I knew very well why they were marching. Somewhere in the west there was a carcass that the vultures had abandoned now that evening was falling, or else—yes, that was it! They were running to the graveyard, the graveyard at San Ignacio. Just this morning they had buried three peons that had died of swamp fever scarcely an hour before.
I had seen all three of them just yesterday drunken and noisy in front of the Spanish restaurant. But tomorrow before the sun comes up they will only be smooth bones in the ransacked earth where their bodies now lie. The rest will be torn into millions of pieces and distributed into the millions of stomachs of these repulsive gray land crabs.
Oh, how ugly they are! No Indian disturbs these unclean creatures that plunder their graveyards. Only the Negro eats them, cooks them in his abominable soup or grasps them, breaks their claws off and sucks the flesh out before throwing it back. The others rush to the weaponless creature and eat it alive. Not even the smallest piece is left behind. Crack; crack the shell breaks and the armor—
I know this woman is like a huge repulsive crab. Am I then already a carcass that she smells, digs up and devours down to the smooth bones? Oh, yes. She must have my flesh so that she can live. But you will see. I will not be devoured! I will turn it around, break her claws off and like the Negro, suck out her flesh-
Page 896 In the hand of the Baron
In Buenos Aires I was once in the Royal Theater. We sat above in the box, Walter Gellig, two coquettes and I. We drank champagne, made noise and had the screen shut. We scarcely threw a single glance at the stage and only then to shout some cheeky word or insult. We were having fun.

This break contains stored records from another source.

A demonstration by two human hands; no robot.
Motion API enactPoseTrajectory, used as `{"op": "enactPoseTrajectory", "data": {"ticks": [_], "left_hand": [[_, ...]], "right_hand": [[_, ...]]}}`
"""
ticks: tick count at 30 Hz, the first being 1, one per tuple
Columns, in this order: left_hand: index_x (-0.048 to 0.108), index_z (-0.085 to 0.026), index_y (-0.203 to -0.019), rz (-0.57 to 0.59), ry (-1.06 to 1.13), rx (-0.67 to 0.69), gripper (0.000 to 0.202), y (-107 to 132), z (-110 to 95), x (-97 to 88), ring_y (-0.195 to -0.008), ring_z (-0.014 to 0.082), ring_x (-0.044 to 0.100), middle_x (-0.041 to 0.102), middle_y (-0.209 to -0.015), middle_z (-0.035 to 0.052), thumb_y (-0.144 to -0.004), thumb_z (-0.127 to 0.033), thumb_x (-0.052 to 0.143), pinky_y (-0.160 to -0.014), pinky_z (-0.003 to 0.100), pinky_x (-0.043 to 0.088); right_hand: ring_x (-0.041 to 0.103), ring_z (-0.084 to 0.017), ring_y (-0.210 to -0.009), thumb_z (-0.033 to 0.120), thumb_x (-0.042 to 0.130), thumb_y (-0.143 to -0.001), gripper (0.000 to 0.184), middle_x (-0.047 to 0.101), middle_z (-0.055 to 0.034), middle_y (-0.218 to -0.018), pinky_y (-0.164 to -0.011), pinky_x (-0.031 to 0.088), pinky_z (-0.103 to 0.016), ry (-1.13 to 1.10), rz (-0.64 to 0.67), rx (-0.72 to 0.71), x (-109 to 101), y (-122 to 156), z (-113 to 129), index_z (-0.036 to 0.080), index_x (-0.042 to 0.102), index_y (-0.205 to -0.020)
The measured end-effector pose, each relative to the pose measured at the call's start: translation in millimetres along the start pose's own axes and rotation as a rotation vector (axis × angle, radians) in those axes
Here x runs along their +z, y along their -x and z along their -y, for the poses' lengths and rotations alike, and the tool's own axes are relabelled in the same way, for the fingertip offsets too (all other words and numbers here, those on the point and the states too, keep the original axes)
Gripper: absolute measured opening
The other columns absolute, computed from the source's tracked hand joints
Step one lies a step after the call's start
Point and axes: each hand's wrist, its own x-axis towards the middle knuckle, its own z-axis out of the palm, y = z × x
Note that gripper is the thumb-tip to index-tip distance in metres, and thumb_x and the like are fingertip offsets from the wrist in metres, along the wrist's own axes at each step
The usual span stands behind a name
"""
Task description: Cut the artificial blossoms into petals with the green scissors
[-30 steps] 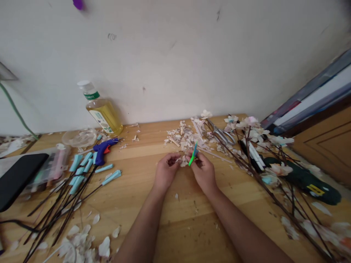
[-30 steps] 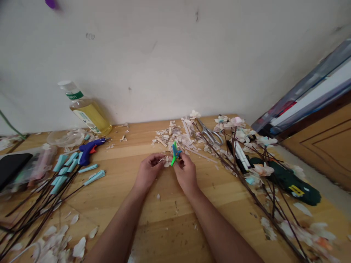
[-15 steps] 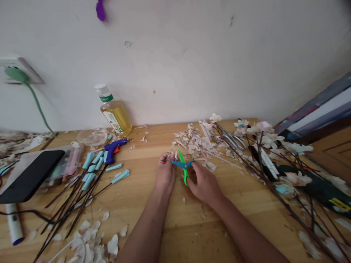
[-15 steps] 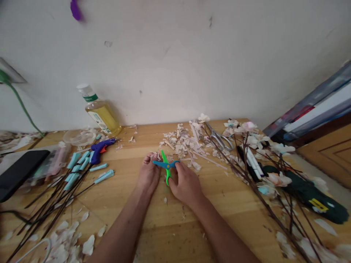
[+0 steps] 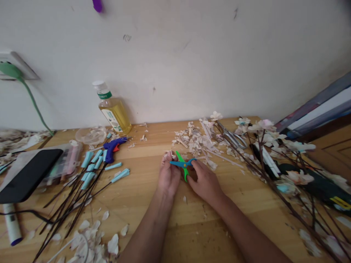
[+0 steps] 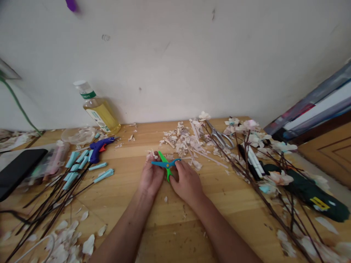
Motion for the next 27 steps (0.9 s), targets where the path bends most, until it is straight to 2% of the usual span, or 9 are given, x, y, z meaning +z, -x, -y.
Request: {"op": "enactPoseTrajectory", "data": {"ticks": [5, 11, 16, 27], "left_hand": [[0.059, -0.023, -0.082, 0.059, -0.096, 0.009, 0.035, 5, 8, 2.0, -0.079, 0.0127, 0.061, 0.063, -0.080, -0.0022, -0.072, -0.047, 0.082, -0.082, 0.026, 0.049], [0.060, -0.023, -0.084, 0.137, 0.011, -0.039, 0.035, 9, 9, 6.8, -0.073, 0.0089, 0.058, 0.061, -0.079, -0.0051, -0.068, -0.038, 0.087, -0.081, 0.023, 0.049], [0.061, -0.021, -0.081, 0.139, -0.039, -0.017, 0.037, 9, 12, 6.2, -0.072, 0.0092, 0.057, 0.061, -0.080, -0.0038, -0.065, -0.039, 0.089, -0.075, 0.023, 0.048], [0.068, -0.021, -0.085, 0.123, -0.161, -0.007, 0.036, 9, 18, 2.6, -0.077, 0.0143, 0.063, 0.068, -0.084, 0.0015, -0.065, -0.045, 0.087, -0.077, 0.028, 0.050]], "right_hand": [[0.060, -0.029, -0.102, 0.019, 0.055, -0.080, 0.028, 0.063, -0.0102, -0.106, -0.086, 0.049, -0.043, -0.044, 0.004, 0.017, -2, -1, -1, 0.021, 0.051, -0.109], [0.060, -0.029, -0.101, 0.019, 0.054, -0.081, 0.025, 0.064, -0.0100, -0.103, -0.086, 0.049, -0.043, -0.040, -0.001, 0.027, -2, 0, -1, 0.021, 0.052, -0.106], [0.061, -0.028, -0.097, 0.020, 0.052, -0.083, 0.022, 0.064, -0.0086, -0.100, -0.084, 0.049, -0.041, -0.060, -0.028, 0.032, 0, 0, -3, 0.021, 0.051, -0.104], [0.062, -0.026, -0.095, 0.023, 0.051, -0.086, 0.020, 0.065, -0.0091, -0.101, -0.081, 0.047, -0.038, -0.067, -0.069, 0.034, 4, 1, -8, 0.022, 0.053, -0.105]]}}
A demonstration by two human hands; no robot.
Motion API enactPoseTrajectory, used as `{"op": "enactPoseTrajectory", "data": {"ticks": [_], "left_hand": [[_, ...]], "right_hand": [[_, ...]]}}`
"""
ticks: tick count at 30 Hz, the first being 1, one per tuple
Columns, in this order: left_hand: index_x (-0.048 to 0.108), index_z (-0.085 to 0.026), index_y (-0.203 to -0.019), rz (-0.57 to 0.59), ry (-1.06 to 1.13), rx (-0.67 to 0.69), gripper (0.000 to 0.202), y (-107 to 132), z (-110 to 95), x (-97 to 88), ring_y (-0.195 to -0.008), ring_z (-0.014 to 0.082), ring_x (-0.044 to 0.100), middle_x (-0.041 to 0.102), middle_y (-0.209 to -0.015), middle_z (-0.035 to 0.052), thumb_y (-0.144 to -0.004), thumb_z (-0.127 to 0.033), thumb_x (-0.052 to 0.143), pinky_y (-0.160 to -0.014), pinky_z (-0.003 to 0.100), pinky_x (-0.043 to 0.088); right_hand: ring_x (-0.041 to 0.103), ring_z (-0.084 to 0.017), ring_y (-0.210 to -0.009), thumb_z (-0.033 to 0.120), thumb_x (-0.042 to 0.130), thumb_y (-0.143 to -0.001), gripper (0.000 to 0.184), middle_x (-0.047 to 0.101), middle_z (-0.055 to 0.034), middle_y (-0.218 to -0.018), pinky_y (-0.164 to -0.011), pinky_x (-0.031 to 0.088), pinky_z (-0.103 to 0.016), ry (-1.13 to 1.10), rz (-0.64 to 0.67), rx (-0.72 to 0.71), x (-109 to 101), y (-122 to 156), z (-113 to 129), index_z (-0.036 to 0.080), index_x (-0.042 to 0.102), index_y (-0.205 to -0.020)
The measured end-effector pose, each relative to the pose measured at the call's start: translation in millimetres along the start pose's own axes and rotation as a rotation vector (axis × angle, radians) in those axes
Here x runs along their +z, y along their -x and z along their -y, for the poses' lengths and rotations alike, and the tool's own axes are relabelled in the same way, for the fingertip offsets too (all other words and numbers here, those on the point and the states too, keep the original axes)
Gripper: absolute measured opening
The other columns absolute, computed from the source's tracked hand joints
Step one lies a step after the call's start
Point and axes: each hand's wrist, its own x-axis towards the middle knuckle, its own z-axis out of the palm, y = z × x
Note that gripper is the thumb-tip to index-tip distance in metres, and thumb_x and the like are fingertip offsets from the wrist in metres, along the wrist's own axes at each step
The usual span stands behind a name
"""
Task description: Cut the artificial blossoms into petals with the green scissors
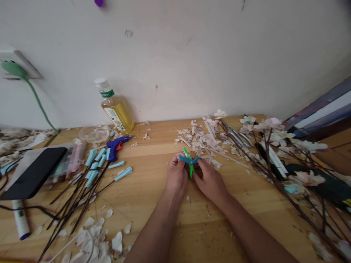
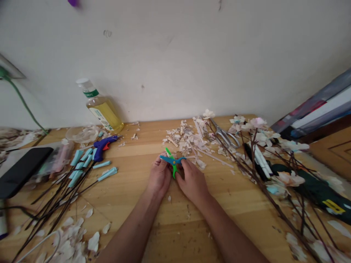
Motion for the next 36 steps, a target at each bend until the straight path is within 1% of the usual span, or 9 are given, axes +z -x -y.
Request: {"op": "enactPoseTrajectory", "data": {"ticks": [6, 10, 12, 15, 19, 23, 28, 33, 36], "left_hand": [[0.066, -0.021, -0.083, -0.010, 0.017, 0.003, 0.036, -2, 1, -1.6, -0.071, 0.0127, 0.062, 0.068, -0.080, -0.0004, -0.062, -0.042, 0.088, -0.072, 0.027, 0.049], [0.064, -0.020, -0.081, -0.020, 0.004, 0.017, 0.037, -1, -3, -0.6, -0.063, 0.0097, 0.057, 0.063, -0.071, -0.0022, -0.062, -0.041, 0.088, -0.066, 0.024, 0.046], [0.063, -0.019, -0.082, -0.020, -0.028, 0.010, 0.038, 0, -4, 0.0, -0.059, 0.0092, 0.054, 0.060, -0.066, -0.0029, -0.065, -0.045, 0.086, -0.061, 0.024, 0.044], [0.061, -0.020, -0.086, -0.036, -0.031, -0.026, 0.043, 2, -6, 1.2, -0.058, 0.0092, 0.054, 0.060, -0.067, -0.0033, -0.063, -0.046, 0.087, -0.055, 0.022, 0.041], [0.058, -0.021, -0.087, -0.075, -0.054, -0.080, 0.046, 4, -8, 3.2, -0.056, 0.0089, 0.056, 0.063, -0.073, -0.0036, -0.060, -0.044, 0.088, -0.046, 0.018, 0.034], [0.060, -0.020, -0.083, -0.045, -0.066, -0.050, 0.042, 5, -11, 4.4, -0.060, 0.0081, 0.058, 0.065, -0.075, -0.0037, -0.060, -0.038, 0.090, -0.056, 0.019, 0.042], [0.065, -0.020, -0.082, -0.008, -0.095, -0.036, 0.036, 5, -8, 2.9, -0.063, 0.0091, 0.059, 0.066, -0.075, -0.0024, -0.063, -0.039, 0.088, -0.065, 0.022, 0.047], [0.066, -0.019, -0.083, -0.011, -0.144, -0.028, 0.030, 4, -5, 1.0, -0.062, 0.0087, 0.059, 0.067, -0.075, -0.0018, -0.068, -0.036, 0.085, -0.069, 0.023, 0.048], [0.066, -0.019, -0.082, -0.008, -0.120, -0.036, 0.030, 4, -6, 2.0, -0.061, 0.0082, 0.058, 0.066, -0.074, -0.0021, -0.067, -0.036, 0.086, -0.066, 0.022, 0.047]], "right_hand": [[0.063, -0.025, -0.089, 0.027, 0.049, -0.088, 0.017, 0.067, -0.0084, -0.096, -0.073, 0.046, -0.034, -0.006, 0.010, 0.043, -2, -1, 0, 0.022, 0.057, -0.102], [0.063, -0.024, -0.082, 0.027, 0.049, -0.088, 0.014, 0.067, -0.0067, -0.089, -0.070, 0.045, -0.033, -0.037, 0.030, 0.077, -4, -2, 1, 0.022, 0.058, -0.097], [0.063, -0.024, -0.083, 0.027, 0.048, -0.088, 0.013, 0.067, -0.0065, -0.089, -0.071, 0.045, -0.034, -0.059, 0.028, 0.089, -4, -2, 1, 0.023, 0.058, -0.096], [0.064, -0.026, -0.089, 0.026, 0.050, -0.085, 0.020, 0.068, -0.0086, -0.095, -0.076, 0.048, -0.037, -0.067, 0.009, 0.087, -4, -2, 2, 0.022, 0.058, -0.103], [0.061, -0.028, -0.097, 0.027, 0.053, -0.082, 0.030, 0.065, -0.0111, -0.103, -0.084, 0.048, -0.040, -0.084, 0.023, -0.015, -8, -1, 5, 0.021, 0.053, -0.111], [0.061, -0.027, -0.093, 0.030, 0.052, -0.086, 0.024, 0.064, -0.0099, -0.099, -0.081, 0.047, -0.039, -0.135, 0.068, -0.017, -14, -1, 7, 0.021, 0.052, -0.108], [0.062, -0.024, -0.086, 0.038, 0.056, -0.089, 0.024, 0.066, -0.0068, -0.094, -0.074, 0.045, -0.035, -0.206, 0.098, 0.024, -18, -3, 8, 0.022, 0.055, -0.106], [0.062, -0.022, -0.082, 0.038, 0.058, -0.089, 0.021, 0.067, -0.0038, -0.090, -0.072, 0.044, -0.032, -0.250, 0.113, 0.049, -21, -4, 8, 0.023, 0.057, -0.103], [0.062, -0.021, -0.082, 0.035, 0.058, -0.088, 0.018, 0.068, -0.0036, -0.091, -0.071, 0.043, -0.031, -0.252, 0.120, 0.045, -21, -4, 8, 0.023, 0.059, -0.102]]}}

The French-Vietnamese on stage, well that was Whitley, a friend of the girls. We drank to her, shouted that her twins and we wished her a happy birthday. The crowd down below yelled at us to keep quiet. By the time the Loop-the-loop maiden had finished her act and come up to us Gellig was so drunk he could scarcely yell any more. The attendant carried him down and the women took him back home in the carriage.
I stayed behind and drank alone. Three Yankee lads came up on stage next, stupid, ugly fellows out of the Bowery bellowing some foolish song. The audience hissed, booed, screamed and shouted at them to go to blazes but the lads came back on stage for another round.